Book Synopsis Designews by : Iowa State University. College of Design
Download or read book Designews written by Iowa State University. College of Design and published by . This book was released on 1996 with total page 416 pages. Available in PDF, EPUB and Kindle. Book excerpt:
Book Synopsis Pictures and Progress by : Maurice O. Wallace
Download or read book Pictures and Progress written by Maurice O. Wallace and published by Duke University Press. This book was released on 2012-06-19 with total page 398 pages. Available in PDF, EPUB and Kindle. Book excerpt: Pictures and Progress explores how, during the nineteenth century and the early twentieth, prominent African American intellectuals and activists understood photography's power to shape perceptions about race and employed the new medium in their quest for social and political justice. They sought both to counter widely circulating racist imagery and to use self-representation as a means of empowerment.
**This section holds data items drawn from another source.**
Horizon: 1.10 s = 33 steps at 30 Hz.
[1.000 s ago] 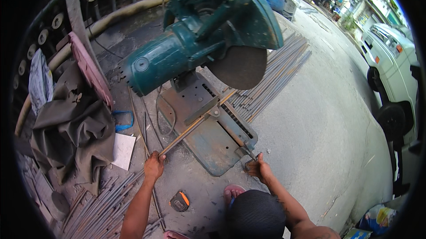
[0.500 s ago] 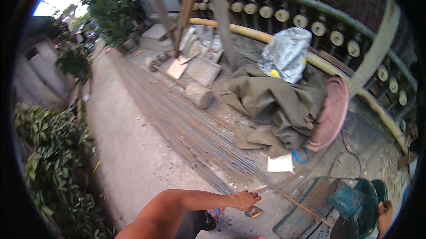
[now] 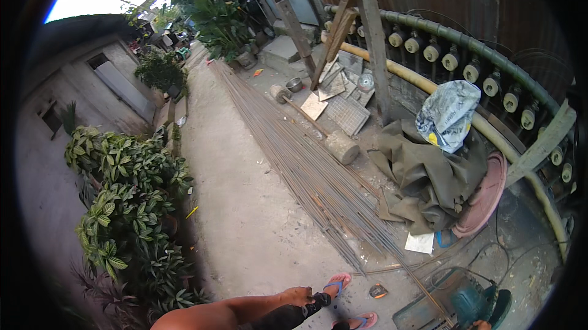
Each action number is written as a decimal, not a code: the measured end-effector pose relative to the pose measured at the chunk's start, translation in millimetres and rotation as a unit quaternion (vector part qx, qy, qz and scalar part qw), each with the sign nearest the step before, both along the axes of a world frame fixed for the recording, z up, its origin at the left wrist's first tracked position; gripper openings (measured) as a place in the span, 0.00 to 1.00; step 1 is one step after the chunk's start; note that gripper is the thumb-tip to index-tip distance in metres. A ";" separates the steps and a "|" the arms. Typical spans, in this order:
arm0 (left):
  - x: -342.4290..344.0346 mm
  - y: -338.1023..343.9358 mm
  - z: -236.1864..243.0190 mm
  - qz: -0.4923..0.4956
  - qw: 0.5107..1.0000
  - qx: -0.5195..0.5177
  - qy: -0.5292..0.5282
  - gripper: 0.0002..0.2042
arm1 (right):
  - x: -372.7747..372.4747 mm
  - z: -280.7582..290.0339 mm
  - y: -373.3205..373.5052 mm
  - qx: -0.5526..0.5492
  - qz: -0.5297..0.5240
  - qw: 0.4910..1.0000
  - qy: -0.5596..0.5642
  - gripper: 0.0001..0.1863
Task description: The person measures metal rods with a tape measure, positions them under a chop saw, and cuts them to length. The cut pieces are placed on the ground next to the saw. The process is repeated multiple times.
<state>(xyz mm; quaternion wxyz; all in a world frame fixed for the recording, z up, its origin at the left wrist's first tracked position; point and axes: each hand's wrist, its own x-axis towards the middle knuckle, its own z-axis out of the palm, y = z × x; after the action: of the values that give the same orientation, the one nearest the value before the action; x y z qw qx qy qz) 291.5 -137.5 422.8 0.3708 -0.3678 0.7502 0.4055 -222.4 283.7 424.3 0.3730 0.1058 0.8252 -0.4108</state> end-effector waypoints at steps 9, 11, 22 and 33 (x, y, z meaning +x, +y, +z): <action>-52.8 68.4 13.5 0.176 0.966 0.081 0.169 0.10 | 63.0 -9.4 36.5 0.209 -0.053 0.975 0.058 0.19; -50.2 95.9 15.2 0.218 0.955 0.135 0.151 0.11 | 66.8 -13.3 32.9 0.192 -0.016 0.976 0.098 0.18; -62.1 112.6 28.7 0.147 0.975 0.133 0.095 0.07 | 112.2 5.8 10.0 0.296 -0.117 0.948 0.000 0.18; -13.0 99.3 22.3 0.205 0.976 0.074 -0.002 0.12 | 140.8 -15.3 15.9 0.318 -0.109 0.941 0.027 0.17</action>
<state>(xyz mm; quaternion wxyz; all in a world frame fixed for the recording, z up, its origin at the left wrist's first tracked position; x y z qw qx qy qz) 278.6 -38.2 445.1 0.3076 -0.4865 0.6256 0.5267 -81.6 299.6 408.9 0.2503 0.2972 0.9061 -0.1675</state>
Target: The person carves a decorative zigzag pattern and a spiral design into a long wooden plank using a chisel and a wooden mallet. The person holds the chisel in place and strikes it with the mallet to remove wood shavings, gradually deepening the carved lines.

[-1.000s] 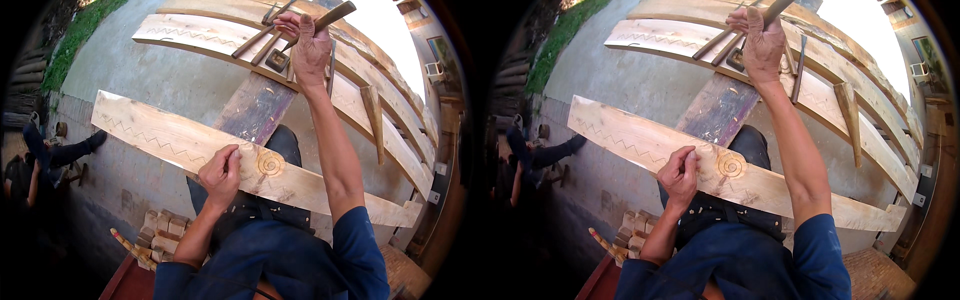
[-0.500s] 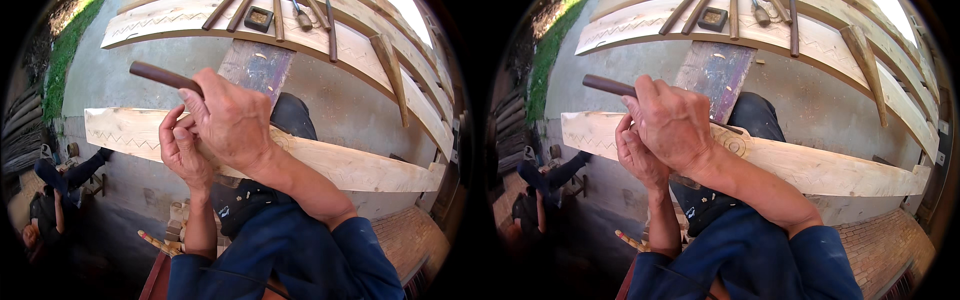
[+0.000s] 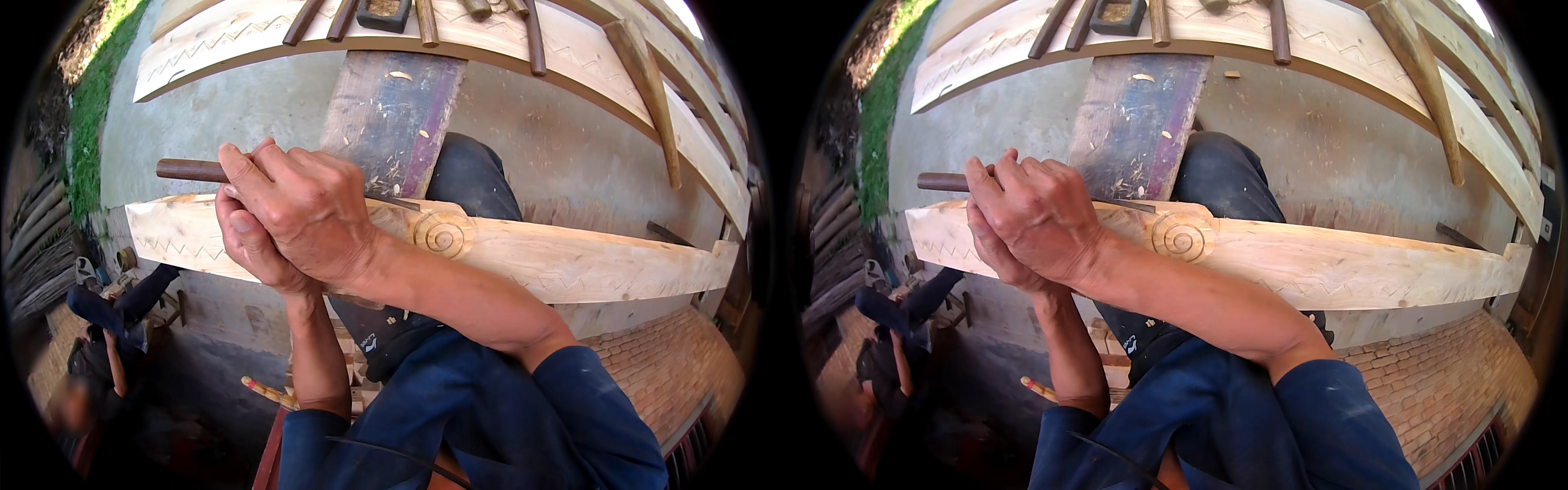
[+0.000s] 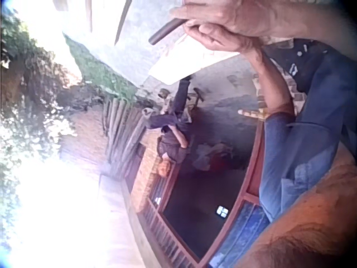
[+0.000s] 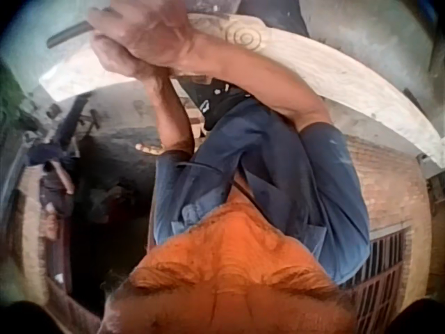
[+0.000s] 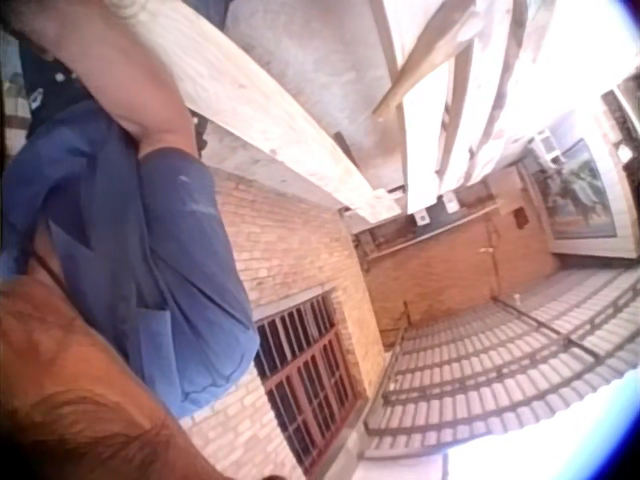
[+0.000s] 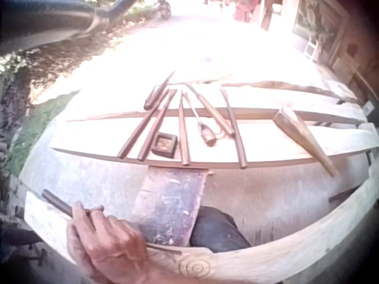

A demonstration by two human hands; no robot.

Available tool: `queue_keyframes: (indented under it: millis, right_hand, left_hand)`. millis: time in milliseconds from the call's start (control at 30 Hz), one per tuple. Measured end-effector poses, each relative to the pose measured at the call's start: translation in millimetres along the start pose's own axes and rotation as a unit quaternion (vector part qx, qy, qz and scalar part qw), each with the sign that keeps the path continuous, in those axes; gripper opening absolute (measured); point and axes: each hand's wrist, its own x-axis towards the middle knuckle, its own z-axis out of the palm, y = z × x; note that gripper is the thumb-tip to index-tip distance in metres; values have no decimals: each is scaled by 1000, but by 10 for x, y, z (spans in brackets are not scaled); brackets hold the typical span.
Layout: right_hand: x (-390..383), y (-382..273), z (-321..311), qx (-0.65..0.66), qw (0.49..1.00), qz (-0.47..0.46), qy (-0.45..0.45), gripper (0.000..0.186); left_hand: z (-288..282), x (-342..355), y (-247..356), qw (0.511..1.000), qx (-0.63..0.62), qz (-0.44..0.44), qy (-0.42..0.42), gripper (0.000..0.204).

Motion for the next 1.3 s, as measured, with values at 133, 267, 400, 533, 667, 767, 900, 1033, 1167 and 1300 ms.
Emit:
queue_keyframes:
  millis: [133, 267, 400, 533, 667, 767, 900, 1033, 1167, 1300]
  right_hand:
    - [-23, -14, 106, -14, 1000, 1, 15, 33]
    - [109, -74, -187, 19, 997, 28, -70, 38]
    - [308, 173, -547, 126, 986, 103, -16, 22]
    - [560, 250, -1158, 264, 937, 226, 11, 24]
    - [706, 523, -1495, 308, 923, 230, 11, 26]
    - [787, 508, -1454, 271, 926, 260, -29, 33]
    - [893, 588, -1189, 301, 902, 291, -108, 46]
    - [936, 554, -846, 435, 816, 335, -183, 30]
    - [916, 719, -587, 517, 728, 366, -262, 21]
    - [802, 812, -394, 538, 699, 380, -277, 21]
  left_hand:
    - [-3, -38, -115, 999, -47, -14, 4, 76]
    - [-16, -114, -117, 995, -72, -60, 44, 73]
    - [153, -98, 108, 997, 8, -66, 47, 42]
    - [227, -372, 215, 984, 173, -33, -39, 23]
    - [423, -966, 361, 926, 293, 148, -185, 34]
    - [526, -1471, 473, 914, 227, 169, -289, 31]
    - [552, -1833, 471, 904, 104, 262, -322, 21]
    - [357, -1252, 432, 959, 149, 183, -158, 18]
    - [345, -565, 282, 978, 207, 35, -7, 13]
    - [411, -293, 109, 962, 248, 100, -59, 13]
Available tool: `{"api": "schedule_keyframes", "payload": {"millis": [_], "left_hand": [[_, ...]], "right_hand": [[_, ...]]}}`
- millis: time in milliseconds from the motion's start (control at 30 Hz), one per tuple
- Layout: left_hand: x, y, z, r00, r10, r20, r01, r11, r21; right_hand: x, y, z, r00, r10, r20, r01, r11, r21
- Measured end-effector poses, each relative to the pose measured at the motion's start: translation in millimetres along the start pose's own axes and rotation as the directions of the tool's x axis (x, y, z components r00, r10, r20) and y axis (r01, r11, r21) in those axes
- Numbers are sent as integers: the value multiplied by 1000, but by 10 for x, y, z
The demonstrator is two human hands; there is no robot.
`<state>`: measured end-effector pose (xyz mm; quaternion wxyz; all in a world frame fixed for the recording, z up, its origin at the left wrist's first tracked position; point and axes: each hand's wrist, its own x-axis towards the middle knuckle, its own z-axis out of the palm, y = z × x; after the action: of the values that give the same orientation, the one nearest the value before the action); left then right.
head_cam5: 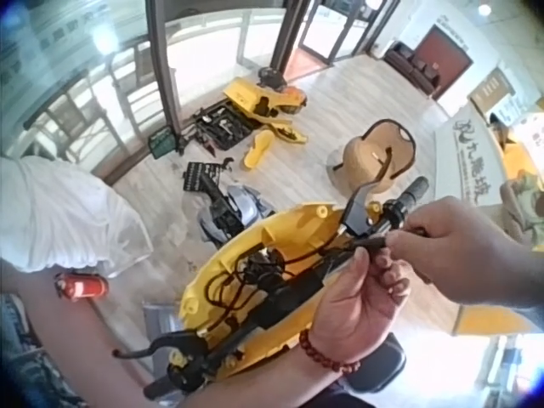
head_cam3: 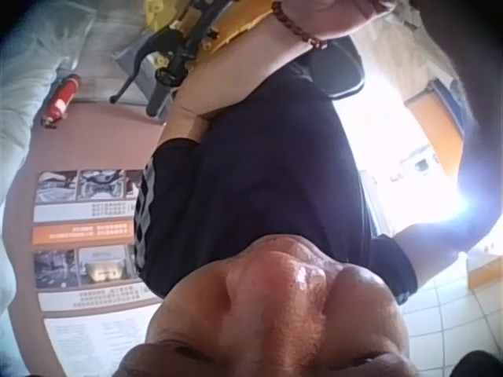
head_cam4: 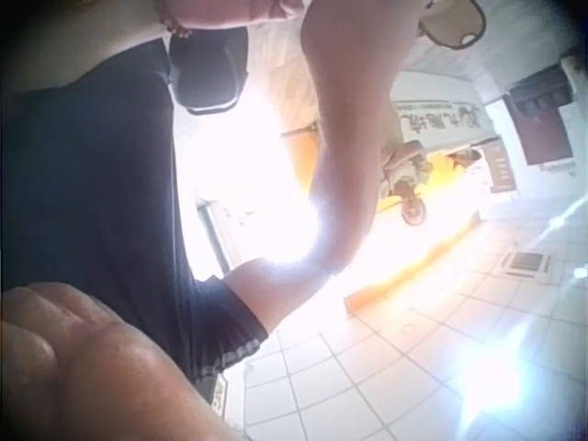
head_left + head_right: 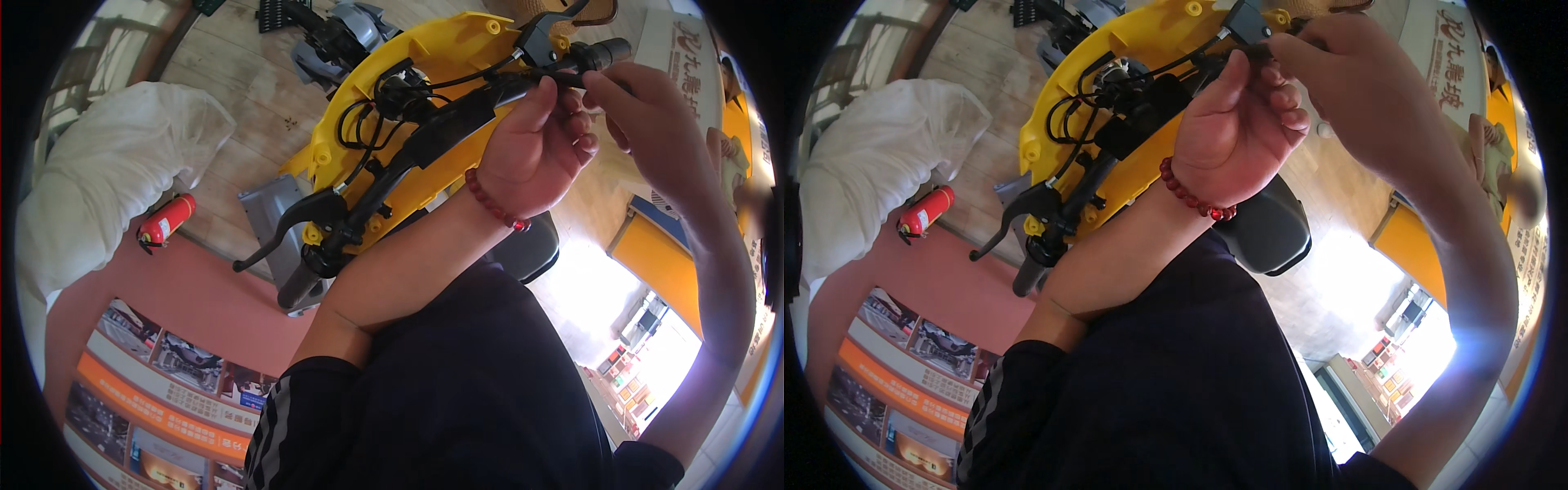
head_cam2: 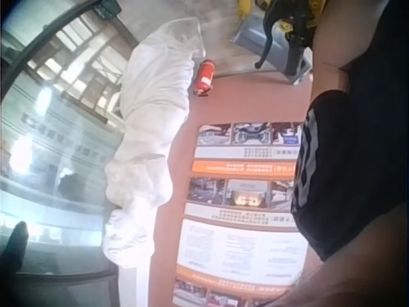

In this collection of essays, scholars from various disciplines consider figures including Frederick Douglass, Sojourner Truth, Ida B. Wells, Paul Laurence Dunbar, and W. E. B. Du Bois as important and innovative theorists and practitioners of photography. In addition, brief interpretive essays, or "snapshots," highlight and analyze the work of four early African American photographers. Featuring more than seventy images, Pictures and Progress brings to light the wide-ranging practices of early African American photography, as well as the effects of photography on racialized thinking. Contributors. Michael A. Chaney, Cheryl Finley, P. Gabrielle Foreman, Ginger Hill, Leigh Raiford, Augusta Rohrbach, Ray Sapirstein, Suzanne N. Schneider, Shawn Michelle Smith, Laura Wexler, Maurice O. Wallace
Book Synopsis The Case Book of Sherlock Holmes by : Arthur Conan Doyle
Download or read book The Case Book of Sherlock Holmes written by Arthur Conan Doyle and published by . This book was released on 1927 with total page 326 pages. Available in PDF, EPUB and Kindle. Book excerpt:
Book Synopsis Christian Images and Their Jewish Desecrators by : Katherine Aron-Beller
Download or read book Christian Images and Their Jewish Desecrators written by Katherine Aron-Beller and published by University of Pennsylvania Press. This book was released on 2024-01-09 with total page 441 pages. Available in PDF, EPUB and Kindle. Book excerpt: In Christian Images and Their Jewish Desecrators, historian Katherine Aron-Beller analyzes the common Christian charge that Jews habitually and compulsively violated Christian images, identifying this allegation as one that functioned alongside other anti-Jewish allegations such as ritual murder, blood libel, and host desecration to ultimately inform dangerous and long-lasting prejudices in medieval and early modern Europe. Through an analysis of folk tales, myths, legal proceedings, and religious art, Aron-Beller finds that narratives alleging that Jews committed violence against images of Christ, Mary, and the disciples flourished in Europe between the fifth and seventeenth centuries. She then explores how these narratives manifested differently across the continent and the centuries, finding that their potency reflected not Jewish actions per se, but Christians’ own concerns about slipping into idolatry when viewing depictions of religious figures. In addition, Aron-Beller considers Jews’ own attitudes toward Christian imagery and the ways in which they responded to and rejected—or embraced—such allegations. By examining how desecration allegations affected Jewish individuals and communities spanning Byzantium, medieval England, France, Germany, and early modern Spain and Italy, Aron-Beller demonstrates that this charge was a powerful expression of the Christian majority’s anxiety around committing idolatry and their eagerness to participate in practices of veneration that revolved around visual images—an anxiety that evolved through the centuries and persists to this day.